## Requirement:
Only the pictures are to be left out; the listing itself is repeated exactly.

## Exercise data:
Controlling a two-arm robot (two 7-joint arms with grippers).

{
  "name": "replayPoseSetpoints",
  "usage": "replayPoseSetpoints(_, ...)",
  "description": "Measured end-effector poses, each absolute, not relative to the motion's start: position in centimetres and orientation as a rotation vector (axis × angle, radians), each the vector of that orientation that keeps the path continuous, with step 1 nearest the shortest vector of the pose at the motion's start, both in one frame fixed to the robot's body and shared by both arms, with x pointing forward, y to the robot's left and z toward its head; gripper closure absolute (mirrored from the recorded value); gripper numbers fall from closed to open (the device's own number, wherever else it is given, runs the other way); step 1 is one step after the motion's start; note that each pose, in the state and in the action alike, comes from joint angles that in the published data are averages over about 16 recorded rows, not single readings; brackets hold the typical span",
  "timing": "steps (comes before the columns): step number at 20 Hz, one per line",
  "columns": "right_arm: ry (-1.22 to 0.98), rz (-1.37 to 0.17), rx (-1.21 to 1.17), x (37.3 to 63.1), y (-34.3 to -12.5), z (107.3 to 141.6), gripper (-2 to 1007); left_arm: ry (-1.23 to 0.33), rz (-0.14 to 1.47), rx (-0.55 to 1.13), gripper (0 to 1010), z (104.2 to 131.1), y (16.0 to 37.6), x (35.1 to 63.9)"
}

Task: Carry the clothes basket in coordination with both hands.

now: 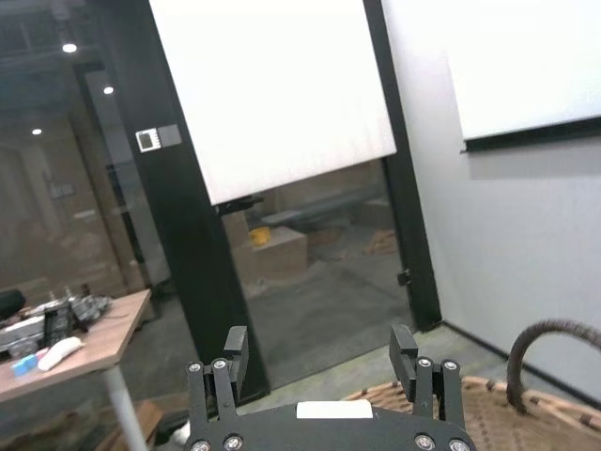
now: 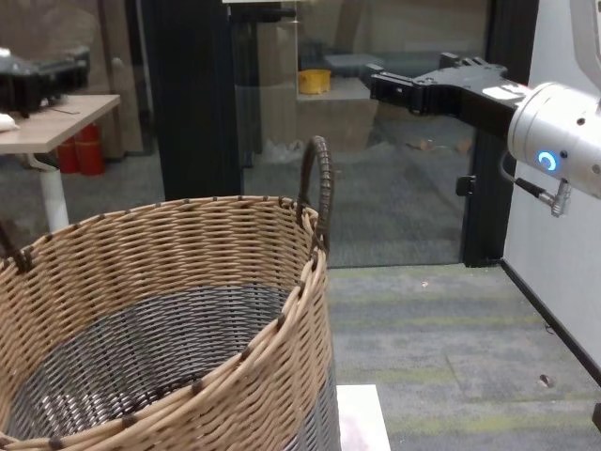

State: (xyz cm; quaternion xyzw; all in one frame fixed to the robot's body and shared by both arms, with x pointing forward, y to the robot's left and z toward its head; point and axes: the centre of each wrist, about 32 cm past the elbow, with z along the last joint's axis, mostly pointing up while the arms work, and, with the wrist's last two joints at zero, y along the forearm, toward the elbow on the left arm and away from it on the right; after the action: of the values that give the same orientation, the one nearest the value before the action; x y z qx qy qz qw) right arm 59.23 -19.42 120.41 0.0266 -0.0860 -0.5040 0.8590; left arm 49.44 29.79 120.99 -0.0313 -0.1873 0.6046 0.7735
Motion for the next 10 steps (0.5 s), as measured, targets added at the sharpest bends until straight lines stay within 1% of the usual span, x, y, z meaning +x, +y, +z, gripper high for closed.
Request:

## Your response:
Controlling a two-arm robot (two 7-joint arms with grippers).

{
  "name": "replayPoseSetpoints",
  "usage": "replayPoseSetpoints(_, ...)",
  "description": "Measured end-effector poses, each absolute, not relative to the motion's start: position in centimetres and orientation as a rotation vector (axis × angle, radians), each the vector of that orientation that keeps the path continuous, with step 1 nearest the shortest vector of the pose at the motion's start, both in one frame fixed to the robot's body and shared by both arms, with x pointing forward, y to the robot's left and z toward its head; gripper closure absolute (mirrored from the recorded value); gripper numbers fall from closed to open (the device's own number, wherever else it is given, runs the other way); step 1 is one step after the motion's start; note that each pose, in the state and in the action alike, comes from joint angles that in the published data are averages over about 16 recorded rows, not single readings; brackets hold the typical span",
  "timing": "steps (comes before the columns): step number at 20 Hz, one per line",
  "columns": "right_arm: ry (-1.22 to 0.98), rz (-1.37 to 0.17), rx (-1.21 to 1.17), x (37.3 to 63.1), y (-34.3 to -12.5), z (107.3 to 141.6), gripper (-2 to 1007); left_arm: ry (-1.23 to 0.33), rz (-0.14 to 1.47), rx (-0.55 to 1.13), gripper (0 to 1010), z (104.2 to 131.1), y (16.0 to 37.6), x (35.1 to 63.9)"
}

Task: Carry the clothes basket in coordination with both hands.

now: 
now: 

State: (xyz cm; quaternion xyzw; all in one frame fixed to the robot's body and shared by both arms, with x pointing forward, y to the robot's left and z toward its head; point and axes: the centre of each wrist, about 32 cm past the elbow, with z along the last joint's axis, mostly pointing up while the arms work, and, with the wrist's last two joints at zero, y along the forearm, toward the elbow on the left arm and away from it on the right; after the action: of the values that give the same orientation, the one nearest the value before the action; x y z qx qy qz qw) right arm 59.23 -19.42 120.41 0.0266 -0.0860 -0.5040 0.8590; left arm 49.44 29.79 120.99 -0.0313 -0.1873 0.6046 0.7735
Motion for the next 10 steps (0.5 s), as measured, targets added at the sharpest bends until straight lines stay within 1% of the usual span, x, y, z meaning +x, +y, +z, gripper high for closed.
Request:

For this exercise, the answer is now complete.